_Your instructions_
Check each line of the listing below for the string "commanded", and give only how many lines hold it.

** Available data follows **

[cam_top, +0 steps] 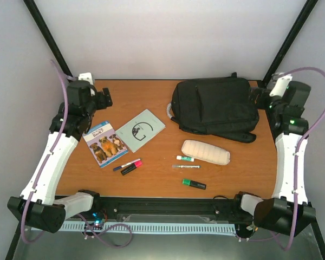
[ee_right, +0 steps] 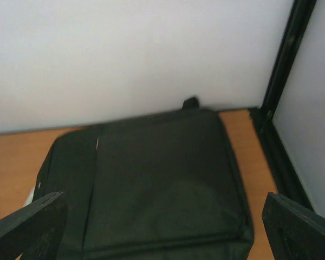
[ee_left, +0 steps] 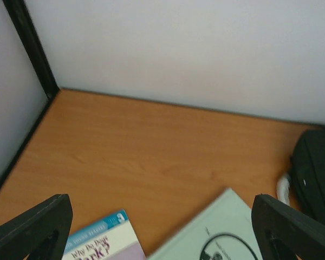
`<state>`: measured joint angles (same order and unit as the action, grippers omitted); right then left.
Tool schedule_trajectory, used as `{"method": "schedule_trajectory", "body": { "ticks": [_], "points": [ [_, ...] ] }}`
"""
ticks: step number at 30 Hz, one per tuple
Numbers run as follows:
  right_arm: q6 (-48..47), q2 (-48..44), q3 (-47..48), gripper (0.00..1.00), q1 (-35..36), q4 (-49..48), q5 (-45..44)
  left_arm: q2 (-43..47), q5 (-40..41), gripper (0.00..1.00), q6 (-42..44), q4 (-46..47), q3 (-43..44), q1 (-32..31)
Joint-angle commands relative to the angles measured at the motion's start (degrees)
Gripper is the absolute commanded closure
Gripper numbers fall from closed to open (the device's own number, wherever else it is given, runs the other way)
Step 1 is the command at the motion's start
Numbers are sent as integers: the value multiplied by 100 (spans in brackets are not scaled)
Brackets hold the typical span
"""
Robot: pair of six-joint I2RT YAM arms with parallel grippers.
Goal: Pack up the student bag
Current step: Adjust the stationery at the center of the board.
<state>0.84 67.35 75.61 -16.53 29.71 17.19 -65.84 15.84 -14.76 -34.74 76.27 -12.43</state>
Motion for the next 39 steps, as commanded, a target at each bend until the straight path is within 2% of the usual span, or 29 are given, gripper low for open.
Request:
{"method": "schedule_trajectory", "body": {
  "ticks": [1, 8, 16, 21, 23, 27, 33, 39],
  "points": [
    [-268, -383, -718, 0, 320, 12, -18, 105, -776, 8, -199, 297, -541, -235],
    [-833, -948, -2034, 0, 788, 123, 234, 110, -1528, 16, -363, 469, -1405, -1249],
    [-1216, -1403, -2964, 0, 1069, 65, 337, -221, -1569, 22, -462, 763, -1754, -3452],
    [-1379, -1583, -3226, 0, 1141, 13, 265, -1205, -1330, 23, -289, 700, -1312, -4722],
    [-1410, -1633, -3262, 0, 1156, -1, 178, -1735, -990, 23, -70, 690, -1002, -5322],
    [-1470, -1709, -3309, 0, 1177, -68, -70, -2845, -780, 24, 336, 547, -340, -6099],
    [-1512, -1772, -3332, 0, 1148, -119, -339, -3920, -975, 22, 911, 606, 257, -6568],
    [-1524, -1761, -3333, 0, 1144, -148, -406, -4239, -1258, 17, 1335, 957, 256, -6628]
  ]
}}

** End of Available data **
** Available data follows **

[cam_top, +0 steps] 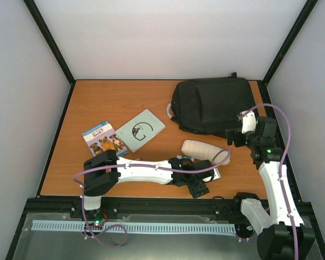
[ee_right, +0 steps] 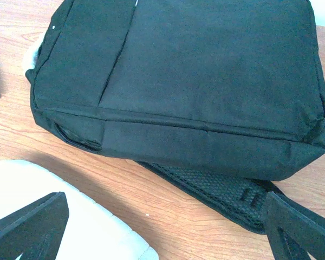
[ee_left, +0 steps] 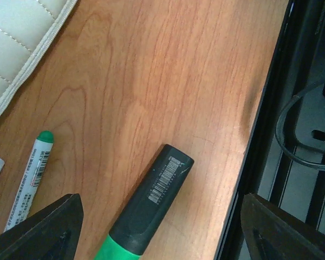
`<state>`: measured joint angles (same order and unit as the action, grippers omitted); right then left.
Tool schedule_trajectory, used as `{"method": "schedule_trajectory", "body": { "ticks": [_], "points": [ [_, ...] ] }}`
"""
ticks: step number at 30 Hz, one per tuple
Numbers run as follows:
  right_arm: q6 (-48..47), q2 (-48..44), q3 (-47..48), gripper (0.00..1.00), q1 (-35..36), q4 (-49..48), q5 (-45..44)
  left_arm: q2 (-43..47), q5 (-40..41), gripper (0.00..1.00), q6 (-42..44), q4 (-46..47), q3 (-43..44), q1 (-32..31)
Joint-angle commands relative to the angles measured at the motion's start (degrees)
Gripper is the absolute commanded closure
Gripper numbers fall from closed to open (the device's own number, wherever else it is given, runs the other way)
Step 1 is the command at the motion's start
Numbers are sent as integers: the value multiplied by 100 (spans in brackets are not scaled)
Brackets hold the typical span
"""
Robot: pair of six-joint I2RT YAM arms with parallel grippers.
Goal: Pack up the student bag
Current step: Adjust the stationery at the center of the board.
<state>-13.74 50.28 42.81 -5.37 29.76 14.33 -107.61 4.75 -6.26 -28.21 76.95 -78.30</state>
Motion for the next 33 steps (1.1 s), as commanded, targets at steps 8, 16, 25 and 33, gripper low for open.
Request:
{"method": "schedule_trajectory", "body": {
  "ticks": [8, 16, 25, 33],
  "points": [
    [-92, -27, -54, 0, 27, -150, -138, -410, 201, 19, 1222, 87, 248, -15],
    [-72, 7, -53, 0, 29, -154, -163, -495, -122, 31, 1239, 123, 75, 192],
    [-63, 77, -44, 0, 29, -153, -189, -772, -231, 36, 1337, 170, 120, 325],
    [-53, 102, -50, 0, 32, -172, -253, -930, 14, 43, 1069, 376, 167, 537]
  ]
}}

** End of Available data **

_Exercise result_
4